この技術は、2015 年末に大きな注目を集め、2016 年の GeekWire Awards でイノベーション オブ ザ イヤーを受賞した過去の研究も組み合わせたものです。

UW リップシンクオーディオビデオ
ニューラルネットワークは、まず音声ファイルの音声を基本的な口の形に変換します。次に、システムはそれらの口の形を既存のターゲット動画に移植・合成し、タイミングを調整することで、新しいスピーチを行う人物のリアルなリップシンク動画を作成します。(UW Graphic)

オバマ氏の音声をオリジナルの動画で聴いてから、無関係な動画に目を移すと、同じ言葉が聞こえてくるのに、ワシントン大学のアルゴリズムが作り出した口の動きに全く気を取られないというのは、実に興味深い。特に、ずっと若い頃のオバマ氏の音声を現在の顔に同期させれば、その効果は計り知れない。

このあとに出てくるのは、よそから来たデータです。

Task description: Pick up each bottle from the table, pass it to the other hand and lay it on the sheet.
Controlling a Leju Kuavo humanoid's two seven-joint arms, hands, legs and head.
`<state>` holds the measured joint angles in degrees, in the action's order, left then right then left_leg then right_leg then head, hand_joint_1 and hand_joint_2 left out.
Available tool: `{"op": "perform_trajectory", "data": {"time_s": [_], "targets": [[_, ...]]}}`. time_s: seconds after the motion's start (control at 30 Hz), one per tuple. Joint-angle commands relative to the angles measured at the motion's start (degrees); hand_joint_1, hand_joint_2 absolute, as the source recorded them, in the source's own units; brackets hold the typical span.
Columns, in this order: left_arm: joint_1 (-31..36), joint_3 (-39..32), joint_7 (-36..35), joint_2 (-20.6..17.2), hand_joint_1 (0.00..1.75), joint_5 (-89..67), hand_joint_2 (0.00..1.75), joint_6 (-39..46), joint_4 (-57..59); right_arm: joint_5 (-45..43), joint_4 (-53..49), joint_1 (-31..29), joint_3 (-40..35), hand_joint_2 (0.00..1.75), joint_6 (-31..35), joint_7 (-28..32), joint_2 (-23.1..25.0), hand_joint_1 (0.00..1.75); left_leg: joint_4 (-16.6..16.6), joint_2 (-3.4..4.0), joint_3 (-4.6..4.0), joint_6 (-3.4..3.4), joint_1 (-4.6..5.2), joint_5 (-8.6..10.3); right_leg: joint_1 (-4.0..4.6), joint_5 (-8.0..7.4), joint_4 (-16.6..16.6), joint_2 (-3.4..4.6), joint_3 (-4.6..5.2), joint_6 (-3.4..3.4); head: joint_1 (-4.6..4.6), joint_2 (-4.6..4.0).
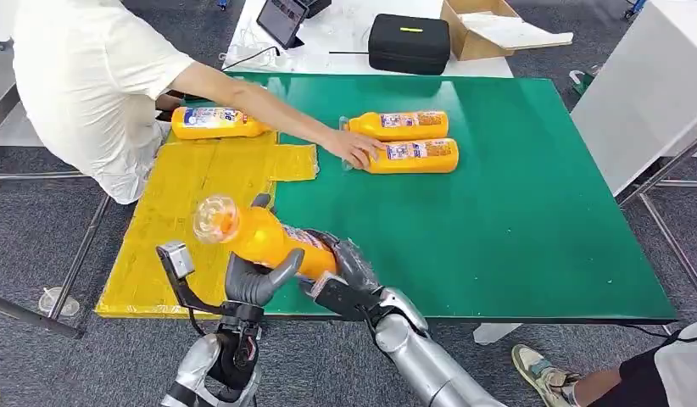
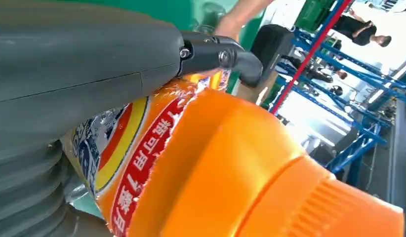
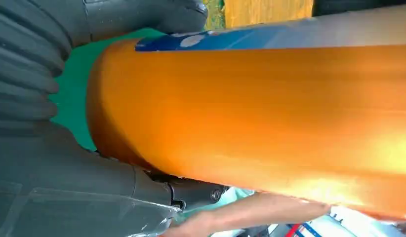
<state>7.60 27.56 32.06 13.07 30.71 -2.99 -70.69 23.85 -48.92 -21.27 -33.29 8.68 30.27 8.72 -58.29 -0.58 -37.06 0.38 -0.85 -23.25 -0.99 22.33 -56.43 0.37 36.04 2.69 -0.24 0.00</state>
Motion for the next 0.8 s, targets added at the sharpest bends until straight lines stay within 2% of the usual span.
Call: {"op": "perform_trajectory", "data": {"time_s": [0.03, 0.17, 0.2, 0.23, 0.27, 0.3, 0.33, 0.37, 0.4, 0.43, 0.5, 0.57, 0.6, 0.63, 0.73, 0.77, 0.8], "targets": [[3.77, 0.18, -0.06, 0.28, 1.75, -1.0, 1.75, 1.71, 1.68, -1.17, 3.43, -0.73, -2.85, 1.75, 0.01, -0.66, 0.24, 0.19, -0.02, -0.02, 0.28, 0.02, -0.04, -0.13, 0.08, 0.14, 0.0, -0.11, -0.32, -0.13, 0.0, 0.0], [3.79, 0.18, 0.01, 0.26, 1.75, -1.07, 1.75, 1.76, 1.97, -1.2, 3.22, -0.57, -2.94, 1.75, 0.04, -0.67, 0.1, 0.19, -0.01, 0.09, 0.56, 0.05, -0.03, -0.24, 0.09, 0.21, 0.01, -0.04, -0.57, -0.2, 0.0, 0.0], [3.79, 0.18, 0.01, 0.26, 1.75, -1.07, 1.75, 1.76, 1.97, -1.2, 3.22, -0.57, -2.94, 1.75, 0.04, -0.67, 0.1, 0.19, 0.0, 0.02, 0.22, 0.03, -0.03, -0.09, 0.06, 0.08, 0.02, -0.07, -0.25, -0.1, 0.02, 0.0], [3.84, 0.13, 1.83, 0.28, 1.75, -3.91, 1.75, 5.35, 1.82, -2.05, 2.85, -0.08, -2.04, 1.75, 0.83, -0.77, 0.37, 0.0, 0.0, 0.01, 0.33, 0.03, -0.04, -0.13, 0.08, 0.13, 0.03, -0.1, -0.36, -0.13, 0.0, 0.0], [4.08, 0.27, 3.22, -0.09, 1.75, -7.03, 1.75, 8.7, 2.14, -2.46, 1.97, 0.91, -1.35, 1.75, 2.39, -0.04, 0.2, 0.0, 0.02, -0.02, 0.12, 0.02, 0.0, -0.04, 0.02, 0.05, 0.02, -0.08, -0.13, -0.07, 0.0, 0.0], [4.15, -0.13, 4.51, -0.15, 1.75, -9.13, 1.75, 11.78, 2.11, -2.83, 1.02, 2.01, -0.42, 0.0, 4.57, 0.79, 0.22, 0.0, 0.02, -0.02, 0.22, 0.02, -0.01, -0.08, 0.04, 0.09, 0.02, -0.1, -0.24, -0.11, 0.02, 0.0], [4.12, -0.33, 5.6, -0.52, 1.75, -10.2, 1.75, 12.32, 1.5, -3.0, -0.29, 3.2, 0.5, 0.0, 7.19, 1.86, 0.23, 0.0, 0.03, -0.06, 0.21, 0.02, -0.03, -0.07, 0.05, 0.09, 0.04, -0.13, -0.24, -0.1, 0.0, 0.0], [3.53, -0.42, 5.73, -1.48, 1.64, -10.17, 1.75, 9.92, -0.14, -2.66, -2.44, 4.98, 1.6, 0.0, 11.45, 4.14, 0.0, 0.0, 0.05, -0.05, 0.12, 0.01, 0.01, -0.02, 0.01, 0.05, 0.03, -0.11, -0.14, -0.07, 0.0, 0.02], [2.92, -1.15, 5.19, -1.91, 1.61, -10.59, 1.75, 9.71, -1.34, -2.95, -3.5, 6.22, 2.46, 0.0, 12.74, 4.57, -0.25, 0.0, 0.05, -0.06, 0.26, 0.01, -0.04, -0.08, 0.07, 0.11, 0.06, -0.15, -0.29, -0.12, 0.02, 0.0], [1.74, -2.63, 4.54, -1.63, 1.75, -12.83, 1.75, 11.26, -2.92, -3.43, -5.34, 8.17, 4.07, 0.0, 13.94, 5.08, -0.74, 0.0, 0.05, -0.07, 0.4, 0.02, -0.04, -0.14, 0.09, 0.17, 0.06, -0.18, -0.44, -0.17, 0.0, 0.0], [0.9, -4.31, 2.45, -2.98, 1.75, -17.24, 1.75, 13.88, -4.15, -3.97, -8.03, 11.94, 7.24, 0.0, 15.46, 6.33, -2.52, 0.0, 0.06, -0.12, 0.2, 0.01, -0.02, -0.08, 0.05, 0.12, 0.05, -0.17, -0.25, -0.1, 0.0, 0.0], [2.2, -5.37, 0.42, -5.1, 1.75, -24.78, 1.75, 19.06, -1.38, -3.96, -9.66, 14.97, 11.24, 0.0, 17.26, 7.54, -3.95, 0.0, 0.1, -0.14, 0.53, 0.04, -0.04, -0.21, 0.09, 0.25, 0.12, -0.22, -0.61, -0.17, 0.0, 0.0], [3.88, -4.81, -4.06, -7.6, 1.75, -37.61, 1.75, 28.83, 2.23, -3.16, -10.6, 16.2, 13.99, 0.0, 20.71, 8.72, -4.26, 0.0, 0.12, -0.11, 0.22, 0.02, 0.02, -0.06, 0.01, 0.09, 0.11, -0.15, -0.27, -0.07, 0.0, 0.0], [5.18, -5.61, -5.78, -9.18, 1.75, -43.89, 1.75, 32.55, 4.91, -3.31, -11.94, 17.4, 16.88, 0.0, 22.05, 9.41, -4.52, 0.0, 0.18, -0.14, 0.4, 0.0, 0.0, -0.09, 0.03, 0.13, 0.17, -0.22, -0.45, -0.12, 0.0, 0.0], [8.72, -9.67, -9.15, -13.65, 1.75, -61.66, 1.75, 36.86, 12.49, 0.98, -19.3, 19.74, 23.72, 0.0, 31.32, 9.73, -5.24, 0.0, 0.16, -0.15, 0.28, -0.04, 0.01, -0.05, 0.02, 0.1, 0.12, -0.19, -0.31, -0.13, 0.0, 0.0], [10.62, -9.68, -11.36, -15.81, 1.61, -68.96, 1.75, 38.5, 16.07, 6.73, -24.24, 20.85, 30.48, 0.0, 31.32, 9.73, -2.87, 0.0, 0.12, -0.06, 0.17, -0.04, 0.03, -0.05, 0.0, 0.07, 0.07, -0.09, -0.16, -0.1, 0.0, 0.0], [11.29, -10.13, -12.13, -16.06, 1.64, -70.47, 1.75, 38.25, 17.31, 7.22, -25.5, 21.05, 31.57, 0.0, 31.32, 9.73, -2.21, 0.0, 0.12, -0.02, 0.24, -0.05, 0.02, -0.07, 0.01, 0.09, 0.05, -0.09, -0.21, -0.15, 0.0, 0.0]]}}
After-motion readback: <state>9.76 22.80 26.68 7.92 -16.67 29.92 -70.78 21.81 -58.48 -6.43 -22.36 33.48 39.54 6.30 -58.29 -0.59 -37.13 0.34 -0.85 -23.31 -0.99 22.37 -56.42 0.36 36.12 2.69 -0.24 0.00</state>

ワシントン大学によると、現時点ではニューラルネットワークは一度に一人の人物を学習するように設計されており、つまりオバマ氏の実際の言葉を話す声だけが合成ビデオを「駆動」するために使用される情報だという。

「誰かの声をそのままオバマビデオにすることはできません」とザイツ氏は述べた。「他人の言葉を誰かの口に当てはめるという道は、意識的に避けました。私たちはただ、誰かが実際に話した言葉をそのまま取り上げ、それをその人のリアルなビデオにしているだけです。」